Look below for the line holding "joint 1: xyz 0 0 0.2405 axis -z" and the line holding "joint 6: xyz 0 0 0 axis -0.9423". Repeat those two and everything between, exactly.
GIVEN DATA section start
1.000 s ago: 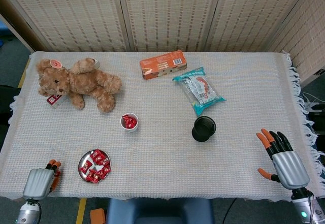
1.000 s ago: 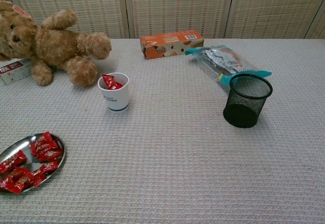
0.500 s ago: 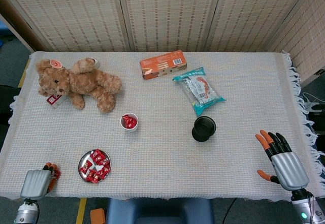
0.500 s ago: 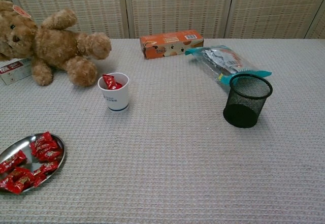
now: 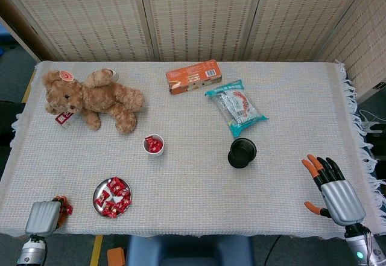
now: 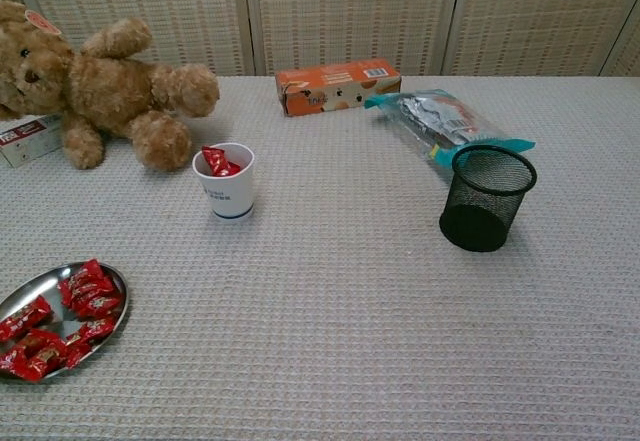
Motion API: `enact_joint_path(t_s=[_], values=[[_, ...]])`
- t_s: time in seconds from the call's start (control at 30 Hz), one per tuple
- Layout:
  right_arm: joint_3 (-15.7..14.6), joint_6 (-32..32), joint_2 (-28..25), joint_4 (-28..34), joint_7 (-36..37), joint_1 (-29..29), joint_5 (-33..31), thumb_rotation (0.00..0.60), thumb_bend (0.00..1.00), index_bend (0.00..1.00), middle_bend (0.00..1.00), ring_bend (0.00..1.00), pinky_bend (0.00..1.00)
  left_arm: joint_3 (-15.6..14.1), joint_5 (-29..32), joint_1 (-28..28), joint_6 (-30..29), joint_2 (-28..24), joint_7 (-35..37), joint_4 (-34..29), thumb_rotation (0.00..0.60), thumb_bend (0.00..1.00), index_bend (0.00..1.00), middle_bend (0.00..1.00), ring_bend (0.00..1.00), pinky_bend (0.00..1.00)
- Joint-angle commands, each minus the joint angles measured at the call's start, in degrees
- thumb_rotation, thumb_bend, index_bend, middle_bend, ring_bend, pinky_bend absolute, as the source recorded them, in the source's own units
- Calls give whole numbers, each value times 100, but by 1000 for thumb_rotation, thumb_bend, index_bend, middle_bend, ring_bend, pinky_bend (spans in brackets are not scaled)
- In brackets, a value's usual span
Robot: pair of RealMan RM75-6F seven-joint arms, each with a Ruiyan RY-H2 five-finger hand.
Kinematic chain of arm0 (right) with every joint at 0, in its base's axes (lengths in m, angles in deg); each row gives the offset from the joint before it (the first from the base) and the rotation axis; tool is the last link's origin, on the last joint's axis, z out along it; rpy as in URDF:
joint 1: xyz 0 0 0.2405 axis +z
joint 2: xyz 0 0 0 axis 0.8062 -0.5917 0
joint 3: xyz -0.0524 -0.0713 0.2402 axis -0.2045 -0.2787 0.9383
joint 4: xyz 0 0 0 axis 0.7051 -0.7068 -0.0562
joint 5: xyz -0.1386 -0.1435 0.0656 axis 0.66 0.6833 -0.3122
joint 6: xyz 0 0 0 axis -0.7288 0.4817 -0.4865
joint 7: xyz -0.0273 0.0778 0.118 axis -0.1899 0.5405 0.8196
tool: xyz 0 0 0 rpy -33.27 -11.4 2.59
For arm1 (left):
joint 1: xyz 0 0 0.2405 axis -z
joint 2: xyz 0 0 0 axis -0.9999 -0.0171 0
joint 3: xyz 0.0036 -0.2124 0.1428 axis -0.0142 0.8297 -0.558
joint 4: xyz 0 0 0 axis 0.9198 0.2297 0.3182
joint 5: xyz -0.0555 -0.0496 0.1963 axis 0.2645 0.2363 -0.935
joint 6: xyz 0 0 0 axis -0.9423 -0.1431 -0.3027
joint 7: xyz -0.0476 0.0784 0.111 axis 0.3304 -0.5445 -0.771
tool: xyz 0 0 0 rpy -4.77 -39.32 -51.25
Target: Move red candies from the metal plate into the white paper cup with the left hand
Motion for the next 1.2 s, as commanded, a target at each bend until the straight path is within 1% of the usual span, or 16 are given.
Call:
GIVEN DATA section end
TASK ANSWER:
joint 1: xyz 0 0 0.2405 axis -z
joint 2: xyz 0 0 0 axis -0.9999 -0.0171 0
joint 3: xyz 0.0036 -0.2124 0.1428 axis -0.0142 0.8297 -0.558
joint 4: xyz 0 0 0 axis 0.9198 0.2297 0.3182
joint 5: xyz -0.0555 -0.0496 0.1963 axis 0.2645 0.2363 -0.935
joint 6: xyz 0 0 0 axis -0.9423 -0.1431 -0.3027

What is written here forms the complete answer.